Our current administration has brought us far closer to nuclear war than we’ve been since the Soviet Union collapsed in on its corrupt self. And worse, it will be a multiparty war that will leave at best 1/3 of the world in ruins. And what they’re doing to the new generation, between indoctrination, unemployment and setting the sexes against each other doesn’t bear thinking too deeply about, lest the black pit yawns beneath our feet.

One way or another, we already have two more years of this. And that’s enough to make that snow-laden wind of despair howl around our flimsy tents.
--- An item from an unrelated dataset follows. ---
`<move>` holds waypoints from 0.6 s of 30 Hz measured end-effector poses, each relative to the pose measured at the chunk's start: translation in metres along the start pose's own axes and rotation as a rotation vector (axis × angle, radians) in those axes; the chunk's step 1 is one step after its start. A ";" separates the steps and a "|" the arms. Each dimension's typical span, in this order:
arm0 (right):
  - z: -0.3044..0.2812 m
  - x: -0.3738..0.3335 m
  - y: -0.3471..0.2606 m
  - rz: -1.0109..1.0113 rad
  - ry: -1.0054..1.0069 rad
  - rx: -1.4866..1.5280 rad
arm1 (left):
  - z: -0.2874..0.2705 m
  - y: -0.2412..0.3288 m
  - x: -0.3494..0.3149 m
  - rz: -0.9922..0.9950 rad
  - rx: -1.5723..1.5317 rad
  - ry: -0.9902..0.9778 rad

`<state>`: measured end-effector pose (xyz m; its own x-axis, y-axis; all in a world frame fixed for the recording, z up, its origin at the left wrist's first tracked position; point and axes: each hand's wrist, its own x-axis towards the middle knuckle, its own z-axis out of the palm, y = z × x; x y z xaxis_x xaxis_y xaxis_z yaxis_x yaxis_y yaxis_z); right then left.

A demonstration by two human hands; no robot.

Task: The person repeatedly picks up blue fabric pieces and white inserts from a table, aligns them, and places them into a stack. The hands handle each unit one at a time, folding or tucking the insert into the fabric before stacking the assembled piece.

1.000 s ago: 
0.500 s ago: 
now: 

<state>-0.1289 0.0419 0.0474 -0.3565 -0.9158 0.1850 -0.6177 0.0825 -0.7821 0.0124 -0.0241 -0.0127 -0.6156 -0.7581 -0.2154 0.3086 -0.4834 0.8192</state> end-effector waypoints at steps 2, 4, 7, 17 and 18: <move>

If the world were just the US. If we didn’t have to factor on anything from outside, I’d still say “yeah, let it burn is an option.”

But is it?

Like it or not, the Pax Americana is AMERICANA. If we collapse, the world falls in on itself, and more importantly, we get truly overrun. Because we’re still relatively stable. The 7 million of Obama’s imperial amnesty won’t be but a drop in the bucket.
On the Left, though, the mood is not any better. They are also concerned that corporate mastery of their political class is so complete that there may simply be no hope at the national level -- perhaps in a few cities, a few states:
The devolution of the political system through the infusion of corporate money, the rewriting of laws and regulations to remove checks on corporate power, the seizure of the press, especially the electronic press, by a handful of corporations to silence dissent, and the rise of the wholesale security and surveillance state have led to “the death of the party system” and the emergence of what Ali called “an extreme center.”...

“This extreme center, it does not matter which party it is, effectively acts in collusion with the giant corporations, sorts out their interests and makes wars all over the world,” Ali said. “This extreme center extends throughout the Western world. This is why more and more young people are washing their hands of the democratic system as it exists....”

Ali said he was “shocked and angry about all the hopes that were invested in Obama by the left.” He lambasted what he called the American “obsession with identity.” Barack Obama, he said, “is an imperial president and behaves like one, regardless of the color of his skin.” Ali despaired of the gender politics that are fueling a possible run for the White House by Hillary Clinton, who would be the first woman president.

“My reply is, ‘So bloody what?’ ” he said. “If she is going to bomb countries and put drones over whole continents, what difference does her gender make if her politics are the same? That is the key. The political has been devalued and debased under neoliberalism. People retreat into religion or identity. It’s disastrous. I wonder if it is even possible to create something on a national scale in the United States.”
I'm attentive enough to recognize that there's a common theme here, outside of the 'center' (extreme or otherwise). There's a great deal of extra-national power that's come to dominate the governments of all major nations, our own included. Both the hard right and the hard left almost despair at its wealth and power.

Perhaps the real enemy isn't the left at all.

UPDATE: More on the mutiny.

1 comment:

douglas said...

Funny, I just decided this week that I will likely leave my Republican registration and become independent. Particularly because it costs me nothing in California, with our open primaries.

Besides sending off a few notes of disgruntlement to people I don't think care about such notes, there doesn't seem to be much else to do at this point.